How To : Budget Transportation In Europe
For those of us who grew up in the “new world”, Europe has always had a particular fascination for us. In my home country of Canada, you can travel for days on end, and the people you meet will likely speak the same language as you, have the same culture, and even the same fast food outlets.
Not so in Europe.
Two hours by train, and you will find yourself surrounded by a different language, different food, different styles of dress and different culture. Some of the smallest countries in the world are situated here, making it even easier to slip from culture to culture.
So if one of the best things about Europe is travelling between completely different cultures, how to do that on a budget?
Getting to Europe
Unless you are already in Europe, then getting to Europe will probably involve some sort of journey by plane. Luckily, this doesn’t have to be as costly as you may initially think. Europe is a very compact place, with a very well developed transportation network (and budget friendly) already firmly in place. Which means it often costs very little to get from one place to another… so…
No matter where your ultimate destination in Europe is, consider flying instead into one of the main hubs, and then organizing alternative transportation to your final destination. And yes, that means Heathrow (London).
The main transportation hubs in Europe include big daddy Heathrow, Frankfurt, Paris, and to a lesser extent, sometimes Amsterdam. Although, I have only on one occasion, found a fare that was cheaper anywhere else, other than Heathrow. I have even in the past flown round trip to North American for $400.
Getting around the continent
So you made it to London, and now you want to move on to somewhere else. Well that couldn’t be easier. You have three options; bus, train, and plane. What you chose will depend on your budget, and the location of your final destination.
If bus is your style, then look no further than Eurolines. This bus company goes almost everywhere in Europe, and if you book ahead can be quite cheap. Once, by booking a month in advance, I went from Brussels in Belgium to London England for 10 euros. However, expect long journeys, and to be rudely awoken every time you cross a border for passport control.
The train is probably the most comfortable option, but it is also the most expensive. The train is a very quick and efficient way to get from place to place in Europe. It is incredibly fast, and it also will usually drop you off right in the center of the city. Again, booking ahead is the way to go with the train if you want to get a slightly discounted fare. One popular holiday experience is to get a eurail pass and journey via train between several European countries.
Going a bit further afield? Don’t have time for the bus? But don’t want to shell out on the train? Well then the cheap European airlines will be your best friend. The first you will want to check will be Ryan Air and Easy Jet. Both these airlines have ridicously cheap fares (sometimes 1 pence with Ryan Air), and then proceed to layer on the fees and taxes until that initial cheap fare is all but unrecogniziable. However, despite this annoyance, they still are usually the best budget option if you are travelling further afield.
Getting between cities
For travel between cities, the best budget options are usually bus or train. However, the bus is usually the cheapest option. In England, for example, you can sometimes get astonishlingly cheap fares with Megabus, as low as 1 pound.

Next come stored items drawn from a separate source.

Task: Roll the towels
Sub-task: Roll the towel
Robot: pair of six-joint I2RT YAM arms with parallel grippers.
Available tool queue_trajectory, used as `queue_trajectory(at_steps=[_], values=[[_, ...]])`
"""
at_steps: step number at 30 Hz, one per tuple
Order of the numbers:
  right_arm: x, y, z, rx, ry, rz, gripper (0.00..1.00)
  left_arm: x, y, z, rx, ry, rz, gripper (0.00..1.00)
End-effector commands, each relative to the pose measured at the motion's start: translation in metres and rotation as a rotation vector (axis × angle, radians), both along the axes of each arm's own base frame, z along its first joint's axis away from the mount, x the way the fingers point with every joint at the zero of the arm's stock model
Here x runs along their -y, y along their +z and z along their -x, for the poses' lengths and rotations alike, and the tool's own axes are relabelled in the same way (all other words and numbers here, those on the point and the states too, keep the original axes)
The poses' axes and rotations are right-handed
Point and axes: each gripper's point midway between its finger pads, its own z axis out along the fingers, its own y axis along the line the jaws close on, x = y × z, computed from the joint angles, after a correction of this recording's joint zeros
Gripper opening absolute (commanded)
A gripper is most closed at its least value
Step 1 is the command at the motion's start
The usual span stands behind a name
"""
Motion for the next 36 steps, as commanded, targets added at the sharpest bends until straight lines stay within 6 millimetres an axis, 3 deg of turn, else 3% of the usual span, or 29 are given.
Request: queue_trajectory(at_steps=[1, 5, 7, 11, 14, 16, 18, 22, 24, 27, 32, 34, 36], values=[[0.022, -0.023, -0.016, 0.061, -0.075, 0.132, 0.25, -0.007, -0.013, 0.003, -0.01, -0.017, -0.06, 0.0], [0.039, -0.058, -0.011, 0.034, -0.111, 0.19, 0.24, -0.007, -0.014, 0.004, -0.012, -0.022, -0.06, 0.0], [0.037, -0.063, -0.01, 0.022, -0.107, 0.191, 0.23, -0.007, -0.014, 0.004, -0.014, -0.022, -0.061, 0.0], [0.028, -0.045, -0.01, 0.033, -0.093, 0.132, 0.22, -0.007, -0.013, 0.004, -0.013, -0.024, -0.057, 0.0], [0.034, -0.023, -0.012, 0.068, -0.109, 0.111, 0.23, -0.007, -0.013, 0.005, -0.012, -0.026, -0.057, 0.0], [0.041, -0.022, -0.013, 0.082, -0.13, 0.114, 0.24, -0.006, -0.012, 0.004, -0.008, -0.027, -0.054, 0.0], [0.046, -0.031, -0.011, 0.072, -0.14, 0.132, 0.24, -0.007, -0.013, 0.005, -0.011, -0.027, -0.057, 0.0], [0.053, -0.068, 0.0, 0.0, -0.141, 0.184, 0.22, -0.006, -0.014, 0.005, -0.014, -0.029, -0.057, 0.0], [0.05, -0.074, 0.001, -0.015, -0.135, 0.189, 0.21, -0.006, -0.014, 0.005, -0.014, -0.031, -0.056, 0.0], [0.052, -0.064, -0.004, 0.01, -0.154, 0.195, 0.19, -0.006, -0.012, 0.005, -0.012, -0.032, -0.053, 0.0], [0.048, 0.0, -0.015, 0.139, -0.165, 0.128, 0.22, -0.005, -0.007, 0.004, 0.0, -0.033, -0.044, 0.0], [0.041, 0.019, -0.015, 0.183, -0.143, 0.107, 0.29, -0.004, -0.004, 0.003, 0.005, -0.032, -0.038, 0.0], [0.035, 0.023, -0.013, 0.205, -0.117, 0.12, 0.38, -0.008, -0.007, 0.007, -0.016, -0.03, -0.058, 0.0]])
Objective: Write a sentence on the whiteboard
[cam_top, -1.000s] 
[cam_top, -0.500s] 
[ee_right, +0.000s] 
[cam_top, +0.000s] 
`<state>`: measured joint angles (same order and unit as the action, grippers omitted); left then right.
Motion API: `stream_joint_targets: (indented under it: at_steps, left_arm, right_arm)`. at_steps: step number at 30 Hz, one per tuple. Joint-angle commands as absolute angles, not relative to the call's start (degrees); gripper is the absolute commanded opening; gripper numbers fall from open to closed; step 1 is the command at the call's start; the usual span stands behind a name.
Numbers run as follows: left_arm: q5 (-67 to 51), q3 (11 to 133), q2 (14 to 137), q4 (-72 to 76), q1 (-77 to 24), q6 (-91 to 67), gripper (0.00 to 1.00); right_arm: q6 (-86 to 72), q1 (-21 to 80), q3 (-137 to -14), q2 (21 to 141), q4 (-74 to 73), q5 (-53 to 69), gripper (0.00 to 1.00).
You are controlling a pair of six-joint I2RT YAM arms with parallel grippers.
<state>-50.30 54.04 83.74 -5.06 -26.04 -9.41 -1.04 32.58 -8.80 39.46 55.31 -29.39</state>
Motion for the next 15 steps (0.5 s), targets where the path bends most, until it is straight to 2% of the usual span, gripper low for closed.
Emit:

It is always wise to also check if the country you are staying in has any multi use rail deals. In Belgium for example, you can get a 10 ride pass where you simply write in your date, departure city, and destination. The cost of this card is only 76 euros, making it a fantastic deal.
Getting around the cities
Most cities in Europe have brilliant public transportation networks, and there is absolutely no reason to take a taxi unless it is late at night. Again, before buying a single fair ticket, check if there is a day pass, or weekly pass that might work out to be more convienent for you. Also, some cities sell transit cards (the Oyster card in London for example) which reduce the cost of each journey significantly, and when you are ready to leave the city, you can return your card for a full refund.
- If you have your trip relatively well planned out in advance, then nothing should stop you from booking in advance. Almost all of your transportation costs will be greatly reduced with even just a few weeks foresight.
- If you are a student, then make sure to bring along that identification! An ISIC card is the most widely recognized. This will not only save you on transportation, but will also save you on attractions as well. Don’t be afraid to ask if there is a student discount, because there may very well be one.
- If you don’t require a comfortable bed to feel refreshed in the morning, then consider overnight transport. This is especially common with busses, but also with some train journeys. By travelling overnight via bus or train, you not only get a cheaper fare (these are the less popular times as you can imagine), but you also save on paying for a hostel.
There is no reason why the budget traveler should be weary of travelling in Europe, especially when it comes to transportation. Of all the places I have travelled, Europe has the most well developed public transportation network of anywhere. The trick is, book ahead, be flexible, and keep that student card handy!